Bowers, the Republican House speaker from Mesa, and his colleagues had wrapped up a packed week of work just before midnight, celebrating landmark water legislation to help the drought-stricken state and a bulging budget with big investments in public education. 

But there was one piece of business left to attend to: the pushup contest. Both men, separated by decades in age and equally undaunted by a long day's work, stripped off their suit jackets and ties, setting them aside.

Arizona House Speaker Rusty Bowers, R-Mesa, was defeated, 69-59, by House page George Montano of Phoenix in an end-of-session pushup contest. The Arizona Legislature adjourned in the early morning hours of June 25, 2022.

Montano tallied 69 pushups — equal to Bowers' age, coincidentally.
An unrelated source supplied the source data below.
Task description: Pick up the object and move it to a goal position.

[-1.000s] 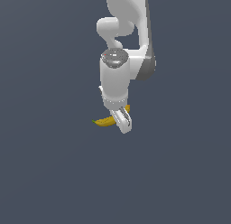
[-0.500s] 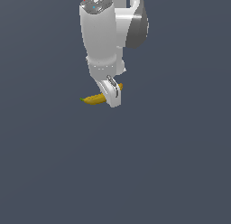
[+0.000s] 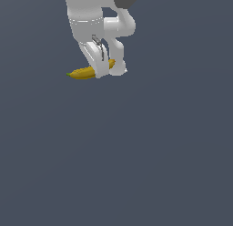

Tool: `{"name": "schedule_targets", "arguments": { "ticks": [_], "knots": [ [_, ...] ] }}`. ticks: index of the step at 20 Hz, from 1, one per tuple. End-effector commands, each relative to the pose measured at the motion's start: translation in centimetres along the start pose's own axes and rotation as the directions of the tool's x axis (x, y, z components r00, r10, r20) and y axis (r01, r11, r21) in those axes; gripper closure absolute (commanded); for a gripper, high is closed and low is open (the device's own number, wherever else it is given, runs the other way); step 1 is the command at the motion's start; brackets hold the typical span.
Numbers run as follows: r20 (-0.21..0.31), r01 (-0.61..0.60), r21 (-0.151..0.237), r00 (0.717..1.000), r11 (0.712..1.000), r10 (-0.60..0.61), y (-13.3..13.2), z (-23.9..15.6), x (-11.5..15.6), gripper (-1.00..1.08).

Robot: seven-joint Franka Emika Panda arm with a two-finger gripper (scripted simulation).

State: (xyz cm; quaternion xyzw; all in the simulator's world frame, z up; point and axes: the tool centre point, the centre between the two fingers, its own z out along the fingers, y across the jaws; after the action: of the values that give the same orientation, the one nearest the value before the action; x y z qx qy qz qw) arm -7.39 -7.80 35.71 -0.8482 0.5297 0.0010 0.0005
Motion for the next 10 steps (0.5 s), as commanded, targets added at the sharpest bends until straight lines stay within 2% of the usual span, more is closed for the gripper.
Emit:
{"name": "schedule_targets", "arguments": {
  "ticks": [1, 10],
  "knots": [
    [-0.001, 0.001, 0.000, 1.000, 1.000, -0.001, 1.1, -2.0, 0.3, 1.08],
    [-0.002, 0.002, 0.000, 1.000, 1.000, -0.002, 2.9, -5.6, 1.0, 1.08]
  ]
}}
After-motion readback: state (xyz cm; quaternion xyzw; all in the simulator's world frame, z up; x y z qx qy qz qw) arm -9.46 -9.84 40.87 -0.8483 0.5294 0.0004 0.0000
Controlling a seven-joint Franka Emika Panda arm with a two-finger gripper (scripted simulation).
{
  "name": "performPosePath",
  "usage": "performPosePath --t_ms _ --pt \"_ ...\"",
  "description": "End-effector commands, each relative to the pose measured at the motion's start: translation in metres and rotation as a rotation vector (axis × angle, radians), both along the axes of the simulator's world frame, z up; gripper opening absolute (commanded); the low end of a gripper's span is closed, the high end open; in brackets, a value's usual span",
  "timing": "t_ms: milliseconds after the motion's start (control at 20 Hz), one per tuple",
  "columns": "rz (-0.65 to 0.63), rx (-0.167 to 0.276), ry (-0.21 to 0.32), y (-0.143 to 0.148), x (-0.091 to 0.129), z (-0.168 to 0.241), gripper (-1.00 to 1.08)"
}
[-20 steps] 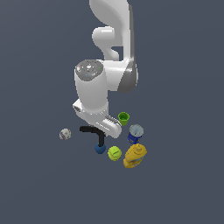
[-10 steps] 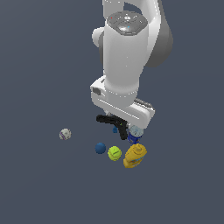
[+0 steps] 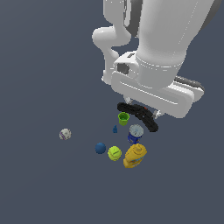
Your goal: Pick up a designated object from a clutter of objects.
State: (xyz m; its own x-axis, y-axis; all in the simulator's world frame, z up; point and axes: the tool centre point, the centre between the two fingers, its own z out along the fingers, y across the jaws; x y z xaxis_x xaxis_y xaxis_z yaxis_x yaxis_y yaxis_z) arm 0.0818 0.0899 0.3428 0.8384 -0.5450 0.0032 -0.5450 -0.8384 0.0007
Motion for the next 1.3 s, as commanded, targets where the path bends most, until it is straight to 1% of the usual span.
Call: performPosePath --t_ms 0,200,450,950,1250 --pt "-0.001 0.001 0.0 0.011 0.003 0.014 -1.0" --pt "0.0 0.002 0.002 0.022 0.007 0.027 -1.0" --pt "0.0 0.002 0.002 0.03 0.01 0.036 -1.0" --pt "0.0 0.002 0.004 0.031 0.011 0.037 -1.0" --pt "0.0 0.002 0.004 0.03 0.011 0.054 -1.0"
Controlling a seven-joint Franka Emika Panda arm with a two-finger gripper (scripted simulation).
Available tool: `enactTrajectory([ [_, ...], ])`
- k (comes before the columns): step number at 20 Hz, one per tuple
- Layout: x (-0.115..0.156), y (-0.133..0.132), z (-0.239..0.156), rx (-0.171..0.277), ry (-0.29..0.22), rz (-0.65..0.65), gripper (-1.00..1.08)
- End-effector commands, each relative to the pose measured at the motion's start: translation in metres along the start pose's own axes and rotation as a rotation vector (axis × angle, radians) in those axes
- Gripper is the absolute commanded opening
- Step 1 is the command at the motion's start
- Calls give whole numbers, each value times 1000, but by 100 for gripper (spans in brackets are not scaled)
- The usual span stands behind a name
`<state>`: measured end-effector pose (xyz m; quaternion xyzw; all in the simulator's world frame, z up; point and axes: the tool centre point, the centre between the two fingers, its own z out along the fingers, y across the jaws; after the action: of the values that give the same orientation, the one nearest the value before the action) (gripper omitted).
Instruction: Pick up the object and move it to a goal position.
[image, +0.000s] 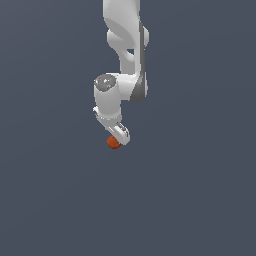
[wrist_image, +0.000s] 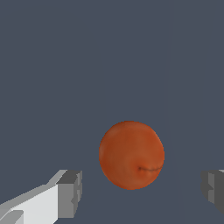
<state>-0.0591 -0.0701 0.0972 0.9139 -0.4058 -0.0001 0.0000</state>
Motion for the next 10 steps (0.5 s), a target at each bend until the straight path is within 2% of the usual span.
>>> enactTrajectory([
  [1, 0, 0, 1, 0, 0, 0, 100],
  [10, -1, 1, 36, 0, 0, 4, 100],
])
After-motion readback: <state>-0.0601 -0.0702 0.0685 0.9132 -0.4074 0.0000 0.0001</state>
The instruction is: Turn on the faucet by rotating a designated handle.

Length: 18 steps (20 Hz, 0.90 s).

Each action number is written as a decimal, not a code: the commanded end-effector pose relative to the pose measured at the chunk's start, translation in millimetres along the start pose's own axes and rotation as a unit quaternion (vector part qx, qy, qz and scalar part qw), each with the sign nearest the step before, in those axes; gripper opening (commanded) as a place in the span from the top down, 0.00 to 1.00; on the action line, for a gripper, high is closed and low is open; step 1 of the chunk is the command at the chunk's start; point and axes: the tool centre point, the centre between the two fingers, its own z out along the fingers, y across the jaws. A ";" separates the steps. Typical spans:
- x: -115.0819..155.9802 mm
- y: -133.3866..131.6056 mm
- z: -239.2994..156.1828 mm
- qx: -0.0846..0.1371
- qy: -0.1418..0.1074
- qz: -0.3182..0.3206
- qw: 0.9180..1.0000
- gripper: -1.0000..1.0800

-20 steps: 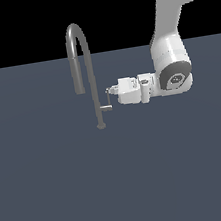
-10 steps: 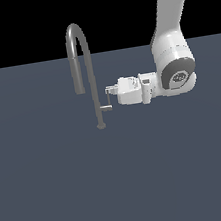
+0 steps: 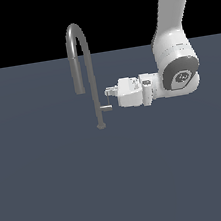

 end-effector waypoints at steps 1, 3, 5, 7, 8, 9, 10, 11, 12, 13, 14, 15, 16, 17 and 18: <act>0.3 11.4 0.0 -0.003 -0.002 0.003 1.000 1.00; 0.6 18.0 -0.1 -0.003 -0.002 0.003 1.000 1.00; 0.9 24.7 -0.1 -0.004 -0.002 0.003 1.000 1.00; -2.8 16.8 0.1 -0.001 -0.001 -0.003 1.000 1.00; -0.2 20.9 0.1 -0.001 -0.001 -0.003 1.000 1.00; 2.4 25.0 0.1 -0.002 -0.001 -0.002 1.000 1.00; 5.1 29.2 0.1 -0.002 -0.001 -0.001 1.000 1.00; 7.7 33.4 0.1 -0.002 -0.002 -0.001 1.000 1.00; 10.4 37.6 0.0 -0.003 -0.002 0.000 1.000 1.00; 13.1 41.9 0.0 -0.003 -0.002 0.001 1.000 1.00; 15.8 46.3 0.0 -0.003 -0.002 0.001 1.000 1.00; 18.6 50.6 -0.1 -0.004 -0.002 0.002 1.000 1.00; 18.6 50.6 -0.1 -0.004 -0.002 0.002 1.000 1.00; 7.5 38.7 0.1 -0.001 -0.001 -0.010 1.000 1.00; 13.7 42.9 0.0 -0.001 -0.001 -0.008 1.000 1.00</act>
Bowers watched, arms folded, eyeglasses at the end of his nose in their characteristic spot.

The other pages counted out loud, in unison, as Bowers came close.

"... 58 ... 59 ..."

Bowers' knees hit the floor, his face flushed.

"He cheated," Bowers joked afterward. "I want an audit."

It was a spot-on joke for the veteran lawmaker who now has a national profile for opposing Arizona's infamous 2020 ballot review after seeing no evidence to back up Trump's claims of widespread election fraud.

Bowers, who is leaving the House this year and seeking election to the Senate, is known in Arizona politics not just for his conservatism and his artwork that graces the Capitol but his lighthearted and even jovial approach in a time of great partisan division. 

This was Montano's third session working in the Legislature.

"Everybody else would have, what would you say, thrown the contest to me," Bowers said of their match. "But George had integrity and stuck with it through the end, and whipped me."

"I think it's time for me to retire," Montano quipped.